Cal Poly’s history-making concrete canoe team includes from left, Clarissa Arredondo, Nathan Felde, Sarah Scherzinger, Carson Bak, Heather Migdal, Michael Wang and Peter Cline.

The Cal Poly win snapped what had been a four-way tie for most titles at five with UC Berkeley, the University of Alabama in Huntsville and the University of Wisconsin. Cal Poly also won concrete canoe championships in 2010-12, 2017 and 2018.

“I’m so proud of our team for breaking this record and having the most all-time wins,” said Migdal from Cupertino, California. “We didn’t know what to expect when we got here because there hadn’t been a national competition in a few years but knew we would see some pretty canoes. It was just so exciting to see how everything turned out.”
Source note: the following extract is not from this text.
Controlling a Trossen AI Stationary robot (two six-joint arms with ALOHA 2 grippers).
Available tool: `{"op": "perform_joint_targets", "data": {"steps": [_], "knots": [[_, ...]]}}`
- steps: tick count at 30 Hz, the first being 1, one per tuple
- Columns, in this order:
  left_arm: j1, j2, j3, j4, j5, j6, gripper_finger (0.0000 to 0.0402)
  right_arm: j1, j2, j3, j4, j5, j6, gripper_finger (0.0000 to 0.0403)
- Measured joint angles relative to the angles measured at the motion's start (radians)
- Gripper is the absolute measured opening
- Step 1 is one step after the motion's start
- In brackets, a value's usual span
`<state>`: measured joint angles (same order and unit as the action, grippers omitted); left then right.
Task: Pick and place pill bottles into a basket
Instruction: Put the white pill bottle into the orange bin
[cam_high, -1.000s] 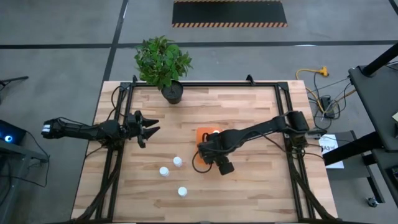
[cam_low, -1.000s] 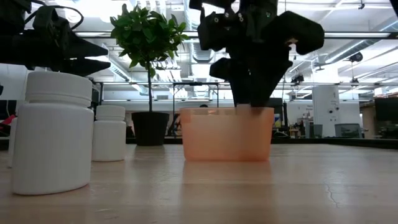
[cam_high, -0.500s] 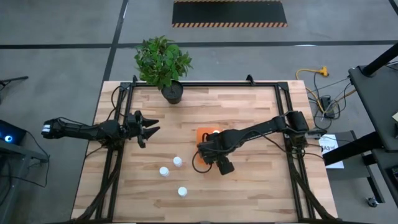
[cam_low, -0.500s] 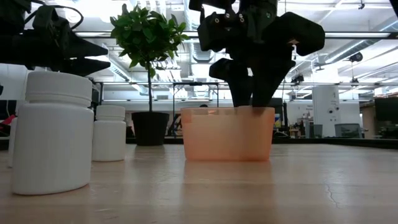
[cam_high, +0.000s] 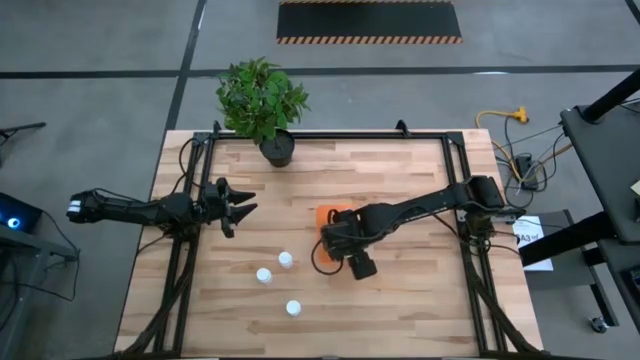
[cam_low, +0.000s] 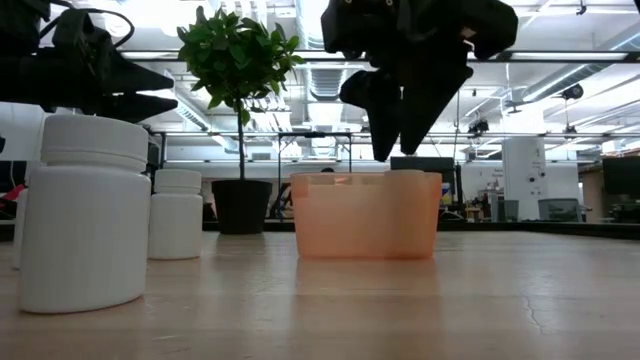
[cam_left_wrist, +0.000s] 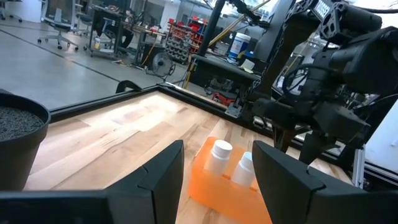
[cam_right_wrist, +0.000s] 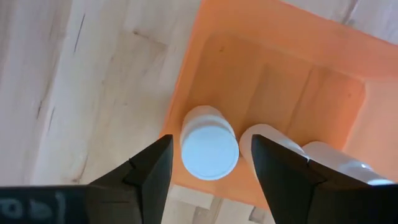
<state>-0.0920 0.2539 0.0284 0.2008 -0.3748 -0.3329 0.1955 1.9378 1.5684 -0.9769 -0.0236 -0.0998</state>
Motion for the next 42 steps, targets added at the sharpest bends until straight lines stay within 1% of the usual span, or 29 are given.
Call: {"op": "perform_joint_targets", "data": {"steps": [4, 8, 11, 16, 19, 22, 25, 28, 30, 38, 42], "knots": [[0.0, 0.0, 0.0, 0.0, 0.0, 0.0, 0.0173, 0.0, 0.0, -0.001, 0.024, 0.0, 0.033, 0.0205], [0.0, 0.0, 0.0, 0.0, 0.0, 0.0, 0.0173, 0.0, -0.001, -0.023, 0.166, 0.0, 0.119, 0.0206], [0.0, -0.001, 0.0, 0.0, 0.0, 0.0, 0.0173, 0.0, -0.001, -0.048, 0.326, 0.001, 0.073, 0.0205], [0.0, -0.001, 0.0, 0.0, 0.0, 0.0, 0.0173, -0.004, -0.017, -0.087, 0.475, -0.009, 0.002, 0.0205], [0.0, -0.001, 0.0, 0.0, 0.0, 0.0, 0.0173, -0.027, -0.061, -0.149, 0.569, -0.068, -0.014, 0.0205], [0.0, 0.0, 0.0, 0.0, 0.0, 0.0, 0.0173, -0.069, -0.116, -0.239, 0.601, -0.153, -0.03, 0.0206], [0.0, 0.0, 0.0, 0.0, 0.0, 0.0, 0.0173, -0.114, -0.209, -0.368, 0.733, -0.19, -0.005, 0.0206], [0.0, 0.001, 0.0, 0.0, 0.0, 0.0, 0.0173, -0.142, -0.325, -0.536, 0.967, -0.198, 0.012, 0.0206], [0.0, 0.0, 0.0, 0.0, 0.0, 0.0, 0.0173, -0.148, -0.393, -0.649, 1.083, -0.213, 0.019, 0.0206], [0.0, 0.001, 0.0, 0.0, 0.0, 0.0, 0.0173, -0.149, -0.713, -0.988, 1.286, -0.213, 0.04, 0.0206], [0.0, 0.0, 0.0, 0.0, 0.0, 0.0, 0.0173, -0.148, -0.891, -1.129, 1.386, -0.214, -0.005, 0.0206]]}}
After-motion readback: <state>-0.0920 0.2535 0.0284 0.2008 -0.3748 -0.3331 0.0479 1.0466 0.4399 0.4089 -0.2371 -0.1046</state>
Migdal spoke with the College of Engineering at length after her return to San Luis Obispo.

With eight members, this year’s team was historically on the small side. Was that ever a problem during the construction process or at the two competitions, or did the camaraderie of the small group far outweigh the disadvantages?

Having a small team did have its challenges. Tasks that were already extremely time-consuming — like sanding the canoe or measuring materials to go into our concrete — grew longer because we lacked the people. Luckily during those long hours in the shed, we quickly grew close, and the work turned into hanging out with friends. Working in the shed became a highlight of the week. I joined canoe because I thought it was a cool project, but I stayed because of the awesome people.
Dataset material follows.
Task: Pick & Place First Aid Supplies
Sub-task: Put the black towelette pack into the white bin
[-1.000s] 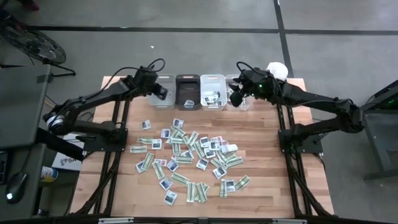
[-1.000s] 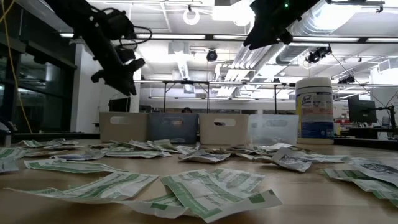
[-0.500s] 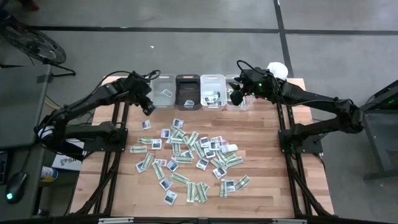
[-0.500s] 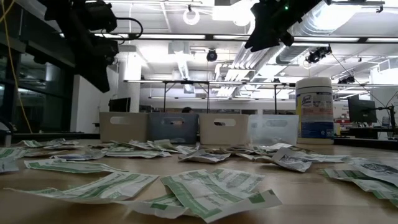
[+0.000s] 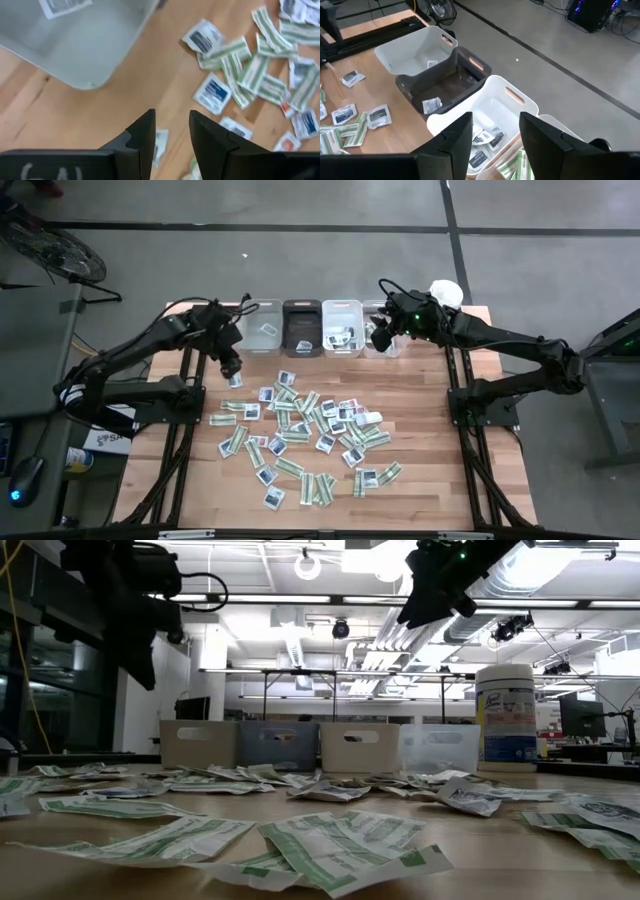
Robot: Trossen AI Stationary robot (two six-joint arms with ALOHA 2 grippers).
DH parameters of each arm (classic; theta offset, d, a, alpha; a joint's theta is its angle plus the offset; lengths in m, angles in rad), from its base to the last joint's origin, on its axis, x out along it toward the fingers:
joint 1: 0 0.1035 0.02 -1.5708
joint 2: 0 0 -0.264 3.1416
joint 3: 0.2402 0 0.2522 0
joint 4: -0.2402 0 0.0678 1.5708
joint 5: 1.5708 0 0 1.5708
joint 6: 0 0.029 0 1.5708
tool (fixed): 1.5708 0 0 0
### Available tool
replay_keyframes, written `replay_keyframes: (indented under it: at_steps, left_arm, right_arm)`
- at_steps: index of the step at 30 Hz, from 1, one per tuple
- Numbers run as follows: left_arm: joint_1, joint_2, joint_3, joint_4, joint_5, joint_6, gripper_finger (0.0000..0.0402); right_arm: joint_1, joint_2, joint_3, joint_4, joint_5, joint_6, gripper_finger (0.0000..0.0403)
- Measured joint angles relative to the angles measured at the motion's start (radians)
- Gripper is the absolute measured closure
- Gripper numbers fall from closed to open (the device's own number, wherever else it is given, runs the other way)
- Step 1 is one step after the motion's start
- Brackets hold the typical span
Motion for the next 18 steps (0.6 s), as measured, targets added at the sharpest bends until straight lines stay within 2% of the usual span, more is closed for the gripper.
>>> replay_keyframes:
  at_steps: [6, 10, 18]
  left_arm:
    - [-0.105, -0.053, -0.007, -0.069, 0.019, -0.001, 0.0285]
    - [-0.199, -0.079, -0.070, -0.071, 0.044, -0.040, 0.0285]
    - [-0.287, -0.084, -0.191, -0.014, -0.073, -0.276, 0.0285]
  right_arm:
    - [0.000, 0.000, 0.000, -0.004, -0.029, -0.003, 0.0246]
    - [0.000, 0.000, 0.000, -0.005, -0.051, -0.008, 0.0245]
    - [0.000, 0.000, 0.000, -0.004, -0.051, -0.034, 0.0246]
Ideally, we would have a few more captains (a total of nine or 10) but we like having a small team of dedicated captains. The secret to Cal Poly’s success is knowledge transfer and that comes from having a small group of people that know everything there is to know about the project so that knowledge is more easily handed down to the next team.
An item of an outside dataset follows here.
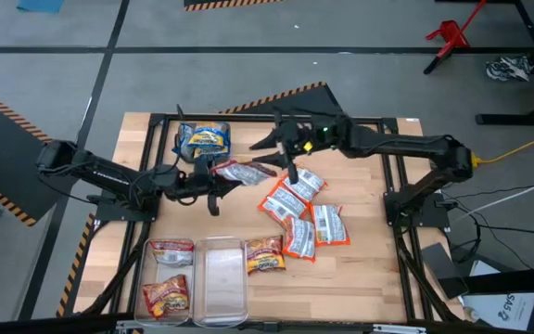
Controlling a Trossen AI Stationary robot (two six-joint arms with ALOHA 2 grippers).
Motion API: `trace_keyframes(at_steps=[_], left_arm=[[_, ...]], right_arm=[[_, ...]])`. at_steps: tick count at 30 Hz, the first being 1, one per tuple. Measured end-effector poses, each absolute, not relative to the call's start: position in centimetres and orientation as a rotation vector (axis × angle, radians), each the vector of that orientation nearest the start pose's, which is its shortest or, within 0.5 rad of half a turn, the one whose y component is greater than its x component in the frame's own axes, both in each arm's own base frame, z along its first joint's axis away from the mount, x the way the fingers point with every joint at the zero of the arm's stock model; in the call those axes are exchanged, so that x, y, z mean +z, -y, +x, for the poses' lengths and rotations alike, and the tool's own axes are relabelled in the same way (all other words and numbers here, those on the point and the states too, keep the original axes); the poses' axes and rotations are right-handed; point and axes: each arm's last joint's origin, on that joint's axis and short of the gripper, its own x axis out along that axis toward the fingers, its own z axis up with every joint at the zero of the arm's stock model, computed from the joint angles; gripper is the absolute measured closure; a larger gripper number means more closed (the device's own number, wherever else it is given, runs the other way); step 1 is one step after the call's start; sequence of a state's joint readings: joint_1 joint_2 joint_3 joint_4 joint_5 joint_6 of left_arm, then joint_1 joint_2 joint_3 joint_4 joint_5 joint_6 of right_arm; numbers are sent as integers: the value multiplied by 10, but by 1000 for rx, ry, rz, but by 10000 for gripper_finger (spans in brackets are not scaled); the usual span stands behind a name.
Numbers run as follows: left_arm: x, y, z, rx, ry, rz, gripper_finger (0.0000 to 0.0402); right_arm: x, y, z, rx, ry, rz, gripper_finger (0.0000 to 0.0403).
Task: Sort Maruchan noodles
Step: Put the red noodle pack into the left transparent bin
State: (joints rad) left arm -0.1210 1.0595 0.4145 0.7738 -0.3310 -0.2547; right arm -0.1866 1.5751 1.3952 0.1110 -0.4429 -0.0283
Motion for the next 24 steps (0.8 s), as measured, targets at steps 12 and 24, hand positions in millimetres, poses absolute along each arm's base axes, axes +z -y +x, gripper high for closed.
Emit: trace_keyframes(at_steps=[12, 24], left_arm=[[238, 57, 205, -73, -32, -801, 355], [268, 90, 167, -387, -276, -1435, 356]], right_arm=[[425, 57, 286, -11, -114, -146, 161], [416, 59, 278, -118, -258, -152, 159]])
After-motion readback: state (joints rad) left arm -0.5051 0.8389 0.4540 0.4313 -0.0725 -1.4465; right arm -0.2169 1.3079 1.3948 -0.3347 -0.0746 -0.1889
Also, at regionals, our team didn’t feel small. Shout out to all the Cal Poly students who came and supported us at our presentation and on race day!

Cal Poly has a long track record of success in the Concrete Canoe Competition. How did the team use the pressure of the past to power your success?

At our regional competition there was a lot of pressure because Cal Poly has won nearly every year — 23 in the last 26 years — and our goal was to win to keep that winning streak going. My goal for the canoe itself was to build one. Only one of us has ever built a canoe before and that was before COVID. So, there was a lot of reaching out to past captains and testing new techniques to make Europa what it is. We all loved how Europa turned out and we are super proud of what we made, but there was always the question of what other schools were bringing. So, to help give us a boost in the competition we put a lot of hours into our paper and presentation, which are a quarter of the competition scoring each.

Winning regionals lifted a bit of the pressure for me because we met the standard that Cal Poly is known for, and I could be happy with whatever the outcome at nationals.

The real pressure for me was paddling. Paddling is what got me involved in canoe my first year and is incredibly important to me. Even though I have been practicing three-to-five times a week for the past six months and other schools don’t practice nearly as much — or at all — I was still nervous to compete. I had my Fitbit on me and waiting at the start line for the women’s slalom race my heart rate was at 140 beats per minute! And I don’t think it ever dropped below 110 bpm all day!

Can you summarize what being on the team means to you?

Concrete canoe has defined my college experience and has given me invaluable knowledge that can only be described as Learn by Doing at its finest.

Every day I’m learning something new. What’s even more empowering is knowing all our work is entirely done by students. We ask for support from faculty and alumni, but all the engineering that went into this canoe came solely from the students. When we run into a problem the team can fall back onto our base knowledge from our classwork, but in the end it’s the captains brainstorming and testing ways around our issues.